RECORD EXCERPTS -
-- Opening Marker --
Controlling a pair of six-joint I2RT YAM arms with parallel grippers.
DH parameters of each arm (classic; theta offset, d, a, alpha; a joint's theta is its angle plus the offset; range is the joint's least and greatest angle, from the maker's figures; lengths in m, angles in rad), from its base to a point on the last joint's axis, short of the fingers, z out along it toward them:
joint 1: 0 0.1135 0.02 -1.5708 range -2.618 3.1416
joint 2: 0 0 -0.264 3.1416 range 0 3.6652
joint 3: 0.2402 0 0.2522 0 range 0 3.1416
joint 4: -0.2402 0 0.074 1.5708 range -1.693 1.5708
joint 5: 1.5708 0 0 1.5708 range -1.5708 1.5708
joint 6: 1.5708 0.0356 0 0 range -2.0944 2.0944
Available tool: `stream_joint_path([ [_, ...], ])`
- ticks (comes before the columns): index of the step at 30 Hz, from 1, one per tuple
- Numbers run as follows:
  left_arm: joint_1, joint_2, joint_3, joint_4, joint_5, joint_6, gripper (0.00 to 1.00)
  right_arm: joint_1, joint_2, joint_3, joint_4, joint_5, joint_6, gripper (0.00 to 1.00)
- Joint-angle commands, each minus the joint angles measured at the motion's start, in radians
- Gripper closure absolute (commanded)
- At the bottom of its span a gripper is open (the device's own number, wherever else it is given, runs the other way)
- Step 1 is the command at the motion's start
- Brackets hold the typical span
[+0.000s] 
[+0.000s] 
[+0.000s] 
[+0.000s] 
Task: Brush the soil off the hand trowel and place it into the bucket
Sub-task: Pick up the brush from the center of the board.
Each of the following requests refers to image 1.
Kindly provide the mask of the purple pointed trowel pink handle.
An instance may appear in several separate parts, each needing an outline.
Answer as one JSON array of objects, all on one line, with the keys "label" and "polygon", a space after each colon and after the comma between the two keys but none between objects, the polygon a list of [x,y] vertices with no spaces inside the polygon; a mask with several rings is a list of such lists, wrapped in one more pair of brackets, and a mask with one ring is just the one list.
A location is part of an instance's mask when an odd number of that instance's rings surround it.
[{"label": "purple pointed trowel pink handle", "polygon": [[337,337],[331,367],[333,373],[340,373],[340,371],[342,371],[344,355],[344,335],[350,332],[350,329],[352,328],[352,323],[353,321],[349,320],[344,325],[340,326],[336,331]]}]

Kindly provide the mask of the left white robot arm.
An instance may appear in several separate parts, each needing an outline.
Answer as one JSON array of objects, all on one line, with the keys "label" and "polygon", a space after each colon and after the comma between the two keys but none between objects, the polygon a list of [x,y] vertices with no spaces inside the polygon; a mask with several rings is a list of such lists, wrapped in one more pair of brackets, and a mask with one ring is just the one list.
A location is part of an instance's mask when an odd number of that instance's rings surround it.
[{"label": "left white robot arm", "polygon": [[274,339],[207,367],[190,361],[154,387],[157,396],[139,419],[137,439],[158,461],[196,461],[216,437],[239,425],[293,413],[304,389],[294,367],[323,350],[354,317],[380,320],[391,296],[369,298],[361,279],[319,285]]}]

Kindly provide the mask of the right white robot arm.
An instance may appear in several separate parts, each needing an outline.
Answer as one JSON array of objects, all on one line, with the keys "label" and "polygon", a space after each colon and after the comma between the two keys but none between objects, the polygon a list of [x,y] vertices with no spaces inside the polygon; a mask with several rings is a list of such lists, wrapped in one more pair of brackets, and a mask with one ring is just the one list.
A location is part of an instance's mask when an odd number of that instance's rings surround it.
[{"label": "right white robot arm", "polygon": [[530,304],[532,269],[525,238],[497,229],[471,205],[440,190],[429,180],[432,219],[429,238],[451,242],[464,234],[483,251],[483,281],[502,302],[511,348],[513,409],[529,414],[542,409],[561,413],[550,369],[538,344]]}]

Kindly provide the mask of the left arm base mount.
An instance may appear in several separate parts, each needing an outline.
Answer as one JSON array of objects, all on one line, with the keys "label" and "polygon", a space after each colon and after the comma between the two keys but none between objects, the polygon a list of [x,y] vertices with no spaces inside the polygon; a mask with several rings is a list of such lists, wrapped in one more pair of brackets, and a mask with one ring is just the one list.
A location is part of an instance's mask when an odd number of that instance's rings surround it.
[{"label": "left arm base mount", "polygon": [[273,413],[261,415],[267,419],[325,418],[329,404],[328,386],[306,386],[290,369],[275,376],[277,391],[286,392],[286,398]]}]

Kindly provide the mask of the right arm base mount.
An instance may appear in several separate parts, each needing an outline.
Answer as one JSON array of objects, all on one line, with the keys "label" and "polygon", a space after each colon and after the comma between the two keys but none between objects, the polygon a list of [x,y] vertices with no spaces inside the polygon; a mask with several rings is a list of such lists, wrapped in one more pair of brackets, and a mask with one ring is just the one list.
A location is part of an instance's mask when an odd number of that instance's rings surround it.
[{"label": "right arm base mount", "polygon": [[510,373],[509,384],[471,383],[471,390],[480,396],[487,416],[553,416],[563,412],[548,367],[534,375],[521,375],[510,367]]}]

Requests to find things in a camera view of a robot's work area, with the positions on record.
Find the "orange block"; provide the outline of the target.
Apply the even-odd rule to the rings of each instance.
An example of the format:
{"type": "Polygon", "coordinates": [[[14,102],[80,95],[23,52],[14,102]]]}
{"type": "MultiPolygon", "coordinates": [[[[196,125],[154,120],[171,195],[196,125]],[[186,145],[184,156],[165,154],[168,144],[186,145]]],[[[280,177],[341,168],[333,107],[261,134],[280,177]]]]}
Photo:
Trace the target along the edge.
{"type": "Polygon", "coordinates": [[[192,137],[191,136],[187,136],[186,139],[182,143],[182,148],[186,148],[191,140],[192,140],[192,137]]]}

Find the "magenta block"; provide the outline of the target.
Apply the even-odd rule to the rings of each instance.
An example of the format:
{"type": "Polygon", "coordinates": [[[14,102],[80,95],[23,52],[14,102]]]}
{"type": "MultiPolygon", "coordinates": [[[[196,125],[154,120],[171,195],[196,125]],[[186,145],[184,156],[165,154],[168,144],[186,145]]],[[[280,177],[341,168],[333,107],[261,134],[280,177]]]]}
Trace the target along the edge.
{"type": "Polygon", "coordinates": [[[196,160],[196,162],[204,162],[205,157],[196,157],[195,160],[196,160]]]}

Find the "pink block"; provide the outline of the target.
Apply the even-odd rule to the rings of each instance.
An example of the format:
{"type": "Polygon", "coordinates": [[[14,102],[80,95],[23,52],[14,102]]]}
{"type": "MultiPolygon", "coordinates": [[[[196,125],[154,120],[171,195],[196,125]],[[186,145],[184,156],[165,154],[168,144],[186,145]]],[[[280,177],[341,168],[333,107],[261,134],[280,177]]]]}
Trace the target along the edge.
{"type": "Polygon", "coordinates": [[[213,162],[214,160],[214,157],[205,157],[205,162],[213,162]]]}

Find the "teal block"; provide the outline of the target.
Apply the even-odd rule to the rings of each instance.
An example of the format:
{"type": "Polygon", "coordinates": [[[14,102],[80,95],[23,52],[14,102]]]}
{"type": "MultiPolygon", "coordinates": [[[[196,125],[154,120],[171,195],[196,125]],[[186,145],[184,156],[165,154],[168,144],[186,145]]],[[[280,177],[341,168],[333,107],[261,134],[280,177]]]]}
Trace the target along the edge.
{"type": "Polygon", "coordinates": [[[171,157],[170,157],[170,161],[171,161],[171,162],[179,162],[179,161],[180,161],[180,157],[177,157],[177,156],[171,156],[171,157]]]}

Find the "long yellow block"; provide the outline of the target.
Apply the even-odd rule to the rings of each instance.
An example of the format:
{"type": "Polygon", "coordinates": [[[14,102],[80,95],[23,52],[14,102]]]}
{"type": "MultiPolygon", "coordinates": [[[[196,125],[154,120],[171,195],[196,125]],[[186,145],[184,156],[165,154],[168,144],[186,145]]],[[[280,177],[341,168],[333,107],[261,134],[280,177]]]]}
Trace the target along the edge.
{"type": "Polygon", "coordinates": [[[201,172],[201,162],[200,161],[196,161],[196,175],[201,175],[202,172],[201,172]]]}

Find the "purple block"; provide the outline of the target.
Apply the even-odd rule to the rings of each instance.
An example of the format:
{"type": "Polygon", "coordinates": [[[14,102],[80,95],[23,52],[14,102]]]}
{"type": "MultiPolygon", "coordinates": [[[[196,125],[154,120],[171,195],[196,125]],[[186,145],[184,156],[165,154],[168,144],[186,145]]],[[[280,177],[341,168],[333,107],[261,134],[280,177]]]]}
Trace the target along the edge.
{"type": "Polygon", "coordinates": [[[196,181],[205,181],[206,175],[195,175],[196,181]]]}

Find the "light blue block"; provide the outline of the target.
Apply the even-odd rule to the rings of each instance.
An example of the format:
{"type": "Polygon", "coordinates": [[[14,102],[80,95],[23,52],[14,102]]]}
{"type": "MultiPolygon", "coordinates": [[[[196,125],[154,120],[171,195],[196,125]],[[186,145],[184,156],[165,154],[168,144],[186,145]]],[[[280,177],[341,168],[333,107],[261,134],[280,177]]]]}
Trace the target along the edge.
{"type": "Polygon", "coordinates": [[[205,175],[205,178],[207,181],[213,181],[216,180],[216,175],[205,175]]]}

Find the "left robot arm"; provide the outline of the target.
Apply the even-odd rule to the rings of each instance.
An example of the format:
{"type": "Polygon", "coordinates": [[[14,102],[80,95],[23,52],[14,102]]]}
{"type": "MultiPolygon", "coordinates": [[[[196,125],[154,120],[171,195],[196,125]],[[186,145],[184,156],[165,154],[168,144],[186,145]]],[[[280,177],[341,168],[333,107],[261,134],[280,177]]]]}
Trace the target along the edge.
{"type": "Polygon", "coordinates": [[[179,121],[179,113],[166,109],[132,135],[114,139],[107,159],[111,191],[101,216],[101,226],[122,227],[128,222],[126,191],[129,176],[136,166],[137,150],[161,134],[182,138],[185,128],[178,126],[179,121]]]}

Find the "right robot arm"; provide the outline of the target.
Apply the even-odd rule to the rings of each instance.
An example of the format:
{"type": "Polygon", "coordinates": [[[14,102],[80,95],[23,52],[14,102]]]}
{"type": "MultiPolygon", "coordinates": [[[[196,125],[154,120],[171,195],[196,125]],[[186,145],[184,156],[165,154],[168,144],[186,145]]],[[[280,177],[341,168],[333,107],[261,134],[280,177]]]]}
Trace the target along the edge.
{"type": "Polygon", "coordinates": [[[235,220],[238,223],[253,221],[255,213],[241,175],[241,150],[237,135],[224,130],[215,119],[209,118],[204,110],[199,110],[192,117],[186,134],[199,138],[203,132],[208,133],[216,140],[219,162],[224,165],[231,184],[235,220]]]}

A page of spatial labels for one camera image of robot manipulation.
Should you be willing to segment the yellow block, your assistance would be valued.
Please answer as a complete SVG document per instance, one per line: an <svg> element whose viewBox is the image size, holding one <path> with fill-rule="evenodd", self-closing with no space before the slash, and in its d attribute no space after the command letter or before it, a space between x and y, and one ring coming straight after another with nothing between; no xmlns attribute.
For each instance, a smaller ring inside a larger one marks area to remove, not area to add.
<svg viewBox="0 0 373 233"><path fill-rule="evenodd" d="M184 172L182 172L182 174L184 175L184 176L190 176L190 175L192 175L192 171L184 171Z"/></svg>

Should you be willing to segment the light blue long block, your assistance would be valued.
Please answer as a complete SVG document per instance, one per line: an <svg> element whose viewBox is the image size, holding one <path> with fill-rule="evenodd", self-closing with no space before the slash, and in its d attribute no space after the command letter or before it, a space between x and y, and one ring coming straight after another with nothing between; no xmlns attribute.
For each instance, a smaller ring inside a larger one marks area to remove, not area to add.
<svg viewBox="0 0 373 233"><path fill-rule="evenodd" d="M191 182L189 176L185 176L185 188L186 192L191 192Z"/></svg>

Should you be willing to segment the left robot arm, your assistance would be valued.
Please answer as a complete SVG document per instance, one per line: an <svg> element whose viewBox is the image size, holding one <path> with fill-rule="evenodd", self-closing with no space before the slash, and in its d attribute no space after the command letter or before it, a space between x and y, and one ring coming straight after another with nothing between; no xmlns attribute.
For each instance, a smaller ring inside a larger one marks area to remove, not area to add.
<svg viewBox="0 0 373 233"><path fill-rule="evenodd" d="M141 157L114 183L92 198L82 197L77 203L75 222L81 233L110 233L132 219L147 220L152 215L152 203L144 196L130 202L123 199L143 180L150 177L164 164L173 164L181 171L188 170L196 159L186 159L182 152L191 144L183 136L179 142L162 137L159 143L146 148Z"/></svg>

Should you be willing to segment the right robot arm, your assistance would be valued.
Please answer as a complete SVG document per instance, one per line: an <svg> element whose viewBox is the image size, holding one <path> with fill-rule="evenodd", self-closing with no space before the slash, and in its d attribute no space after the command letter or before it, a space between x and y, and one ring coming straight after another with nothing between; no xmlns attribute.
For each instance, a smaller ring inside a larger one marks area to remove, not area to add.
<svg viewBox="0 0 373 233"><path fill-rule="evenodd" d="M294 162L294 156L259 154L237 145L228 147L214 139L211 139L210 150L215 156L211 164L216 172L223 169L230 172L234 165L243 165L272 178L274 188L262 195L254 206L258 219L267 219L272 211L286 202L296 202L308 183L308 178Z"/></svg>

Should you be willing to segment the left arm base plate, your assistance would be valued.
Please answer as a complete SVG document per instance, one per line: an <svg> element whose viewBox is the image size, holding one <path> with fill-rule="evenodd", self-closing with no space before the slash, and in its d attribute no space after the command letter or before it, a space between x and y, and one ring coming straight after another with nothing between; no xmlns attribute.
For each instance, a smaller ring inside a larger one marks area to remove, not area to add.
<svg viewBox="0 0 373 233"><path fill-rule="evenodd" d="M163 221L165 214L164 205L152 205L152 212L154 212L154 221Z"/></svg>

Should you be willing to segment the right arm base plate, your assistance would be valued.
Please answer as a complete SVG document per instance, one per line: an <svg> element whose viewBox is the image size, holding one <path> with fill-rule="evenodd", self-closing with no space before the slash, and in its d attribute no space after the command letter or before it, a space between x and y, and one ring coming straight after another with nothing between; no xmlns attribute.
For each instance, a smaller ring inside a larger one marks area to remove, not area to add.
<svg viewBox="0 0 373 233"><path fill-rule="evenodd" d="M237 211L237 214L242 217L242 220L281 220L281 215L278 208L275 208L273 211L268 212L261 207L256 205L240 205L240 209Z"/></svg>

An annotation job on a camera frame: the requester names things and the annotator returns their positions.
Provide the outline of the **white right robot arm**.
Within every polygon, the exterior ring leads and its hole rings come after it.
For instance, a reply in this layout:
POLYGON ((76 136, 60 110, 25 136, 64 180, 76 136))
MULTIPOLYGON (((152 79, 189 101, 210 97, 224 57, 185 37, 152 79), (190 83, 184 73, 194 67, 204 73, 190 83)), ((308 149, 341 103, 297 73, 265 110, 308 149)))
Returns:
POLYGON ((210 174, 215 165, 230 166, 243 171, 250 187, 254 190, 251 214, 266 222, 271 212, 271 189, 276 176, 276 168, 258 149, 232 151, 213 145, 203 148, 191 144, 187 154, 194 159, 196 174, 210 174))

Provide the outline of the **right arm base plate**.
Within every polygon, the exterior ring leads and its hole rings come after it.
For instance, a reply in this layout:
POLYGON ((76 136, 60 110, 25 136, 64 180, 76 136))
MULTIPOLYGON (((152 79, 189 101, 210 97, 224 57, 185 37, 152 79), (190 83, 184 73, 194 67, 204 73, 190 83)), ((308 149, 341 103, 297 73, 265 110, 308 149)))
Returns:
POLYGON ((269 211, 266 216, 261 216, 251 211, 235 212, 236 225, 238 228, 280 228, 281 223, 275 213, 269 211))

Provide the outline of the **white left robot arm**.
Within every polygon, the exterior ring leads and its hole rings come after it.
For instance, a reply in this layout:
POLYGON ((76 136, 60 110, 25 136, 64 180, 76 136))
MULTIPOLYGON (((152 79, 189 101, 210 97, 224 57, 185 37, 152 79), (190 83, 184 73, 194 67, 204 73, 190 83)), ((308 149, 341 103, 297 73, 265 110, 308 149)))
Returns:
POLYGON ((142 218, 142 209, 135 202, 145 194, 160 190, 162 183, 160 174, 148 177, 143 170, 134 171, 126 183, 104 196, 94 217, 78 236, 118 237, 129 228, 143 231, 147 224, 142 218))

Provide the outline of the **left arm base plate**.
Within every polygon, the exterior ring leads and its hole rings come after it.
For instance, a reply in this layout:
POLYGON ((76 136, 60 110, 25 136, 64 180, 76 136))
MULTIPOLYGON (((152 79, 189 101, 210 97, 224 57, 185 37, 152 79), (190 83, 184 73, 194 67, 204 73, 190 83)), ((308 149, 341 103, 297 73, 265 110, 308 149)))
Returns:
-- Closing Marker --
TASK REQUIREMENTS - Show every line of the data that includes the string "blue".

RESPONSE -
Find the "light blue block"; provide the outline of the target.
Should you be willing to segment the light blue long block, your assistance would be valued.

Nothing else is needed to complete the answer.